I seem to have taken on this huge thing, at least in my mind.  The Mohawk Hudson Half Marathon in October.  A double digit distance run.  I have never run for that distance just to run.  As anyone who knows me will tell you, as I lost the weight I became an obstacle racer, with running just occupying the space between obstacles.  Nonetheless, here I am, committed.  For this, I decided what I needed was structure.  I began Jeff Galloway's Half Marathon training app, and to be honest, I have been faithfully completing each run/walk for the last 5 weeks.  To be fair, these were short distances until now.  Nothing I had not done before.  That is until Sunday.  The first long run. The 6.5 mile run.  Add in warm up and cool down and I was anticipating over 7.  Seven miles.  God, that was a huge number.  Why did I do this to myself?  Well, I kinda owed some endurance running sharks I know a bit of a payback.  I took them to Spartan Races on the dare that I would do one of these things.  I had spent most of Saturday with the five stages of cardio preparation: denial, anger, bargaining, depression and acceptance.  Lets just say I am not certain I passed that third one. 

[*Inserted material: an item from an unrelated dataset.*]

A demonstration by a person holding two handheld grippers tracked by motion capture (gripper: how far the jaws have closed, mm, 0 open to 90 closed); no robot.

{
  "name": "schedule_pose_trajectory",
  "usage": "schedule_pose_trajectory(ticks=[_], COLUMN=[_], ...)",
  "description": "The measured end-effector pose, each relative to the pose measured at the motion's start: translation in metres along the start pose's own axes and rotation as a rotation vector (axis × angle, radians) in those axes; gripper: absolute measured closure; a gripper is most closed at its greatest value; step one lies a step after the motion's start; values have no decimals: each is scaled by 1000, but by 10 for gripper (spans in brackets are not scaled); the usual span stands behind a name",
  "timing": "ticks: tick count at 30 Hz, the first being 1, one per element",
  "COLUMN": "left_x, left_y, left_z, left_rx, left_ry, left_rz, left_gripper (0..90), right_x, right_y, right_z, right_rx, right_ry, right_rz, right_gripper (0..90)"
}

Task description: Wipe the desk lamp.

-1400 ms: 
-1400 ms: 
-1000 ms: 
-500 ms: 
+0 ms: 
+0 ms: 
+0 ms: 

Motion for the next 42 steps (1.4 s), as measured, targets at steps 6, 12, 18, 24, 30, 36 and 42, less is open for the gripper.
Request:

With these anxiety producing thoughts plaguing me all day, imagine the irony when I got home from work on Saturday night to find my kids watching "Forrest Gump".  Not only that, it was the scenes of him running across the country.  I watched his beard grow longer as his voice over talked about him running "for no particular reason", yet he criss crossed the country gathering a following of people all dying to know what purpose he had found in such a feat.  He would ultimately decide he was running to put the past behind him, like losing the great love of his life and the loss of his mother. 


Image result for run forrest images

As much as I love summer, this summer has proven to be a bit of a challenge as I recently passed the one year anniversary of my mother's sudden death.  Grief is a funny thing.  It tends to sneak in when you are not prepared and stop you in your tracks for a time.  I find this to be a bit worse right now, so I decided maybe Forrest was on to something.  I could spend my run trying to work through some of the grief and move forward.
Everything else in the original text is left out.